Espero vuestros comentarios. Imaginad una novela que comenzara así…

Me vi por tierra a las primeras de cambio. Sin saber cómo ni por qué, salí despedido de mi montura, que siguió su carrera sin jinete, y tomé por silla el aire inasible, para cambiarla enseguida por el duro suelo de tierra prensada. Me golpeé violentamente la cabeza, y mi espalda aterrizó junto con ella. Perdí la respiración durante unos segundos. Un zumbido ensordeció mis oídos con el zarandeo de mi cráneo dentro del yelmo. Un aguijón se me clavó donde nacen las posaderas. Un hombro se me dislocó levemente, aunque pude recolocármelo a duras penas, al tiempo que me revolcaba por el suelo gimiendo, echando la mano sin darme cuenta a mi rabadilla, entre el tintineo de las placas de mi armadura. Por poco me clavo mi propia espada, me dijeron. En cuanto a mi escudo, nada valía ya; el golpe de la lanza lo había hecho añicos, y lo poco que quedaba de él había ido a parar a varios metros. Era sólo un inútil trozo de madera pintada.

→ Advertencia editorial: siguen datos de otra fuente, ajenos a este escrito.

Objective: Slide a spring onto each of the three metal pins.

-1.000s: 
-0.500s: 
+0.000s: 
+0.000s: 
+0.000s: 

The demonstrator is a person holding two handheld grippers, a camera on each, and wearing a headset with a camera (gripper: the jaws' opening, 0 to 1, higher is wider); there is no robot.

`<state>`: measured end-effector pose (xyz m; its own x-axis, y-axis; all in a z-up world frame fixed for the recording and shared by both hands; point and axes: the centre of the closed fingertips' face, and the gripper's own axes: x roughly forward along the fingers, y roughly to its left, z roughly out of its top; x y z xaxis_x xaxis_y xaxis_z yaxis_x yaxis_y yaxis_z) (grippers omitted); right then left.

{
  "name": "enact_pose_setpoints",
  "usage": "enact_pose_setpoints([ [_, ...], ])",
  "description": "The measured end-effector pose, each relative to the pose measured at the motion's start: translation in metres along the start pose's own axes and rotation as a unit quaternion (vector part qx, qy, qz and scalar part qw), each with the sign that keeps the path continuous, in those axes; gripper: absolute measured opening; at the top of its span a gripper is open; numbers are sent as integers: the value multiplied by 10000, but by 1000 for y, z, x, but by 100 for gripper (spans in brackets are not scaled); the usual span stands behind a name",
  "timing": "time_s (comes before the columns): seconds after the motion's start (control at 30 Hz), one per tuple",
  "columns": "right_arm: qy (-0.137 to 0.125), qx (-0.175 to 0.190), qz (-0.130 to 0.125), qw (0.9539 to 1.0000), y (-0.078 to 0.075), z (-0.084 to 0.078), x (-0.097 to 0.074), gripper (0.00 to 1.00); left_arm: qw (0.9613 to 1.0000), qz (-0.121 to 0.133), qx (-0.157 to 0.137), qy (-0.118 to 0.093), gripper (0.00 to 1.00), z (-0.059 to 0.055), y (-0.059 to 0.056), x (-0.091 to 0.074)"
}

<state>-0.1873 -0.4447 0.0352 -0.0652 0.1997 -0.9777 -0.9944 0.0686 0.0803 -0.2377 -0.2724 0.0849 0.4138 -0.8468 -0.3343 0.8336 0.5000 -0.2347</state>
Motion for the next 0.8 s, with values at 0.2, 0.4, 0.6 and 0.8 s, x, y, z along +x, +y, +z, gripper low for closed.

Mi caballo había huido, dejándome allí tirado. Había escapado del campo de justas como el cobarde que siempre sospeché que era, ¡el muy villano! Me puse en pie tambaleándome, muerto de vergüenza por haber caído como un muñeco de trapo ante todos aquellos espectadores tan nobles y distinguidos, pero sobre todo ante aquella dama que había encandilado mi corazón y había sojuzgado mis ojos. No la conocía de nada, pero no había podido apartar mi vista de ella desde que, de lejos, la había contemplado la vez primera, alta, blanca, radiante, como una estrella que en el firmamento nocturno inundara con su pálida luz las colinas, brillando más que cualquier otra, en el cálido verano, incólume y eterna. Mis compañeros decían que no servía de nada que la mirase, que debía olvidarla, que estaba a un mundo de distancia de mí. Era la hija del señor de Lig. Se llamaba Miriam. Y el amor que había suscitado en mi corazón a primera vista era la mejor ofrenda a su hermoso nombre.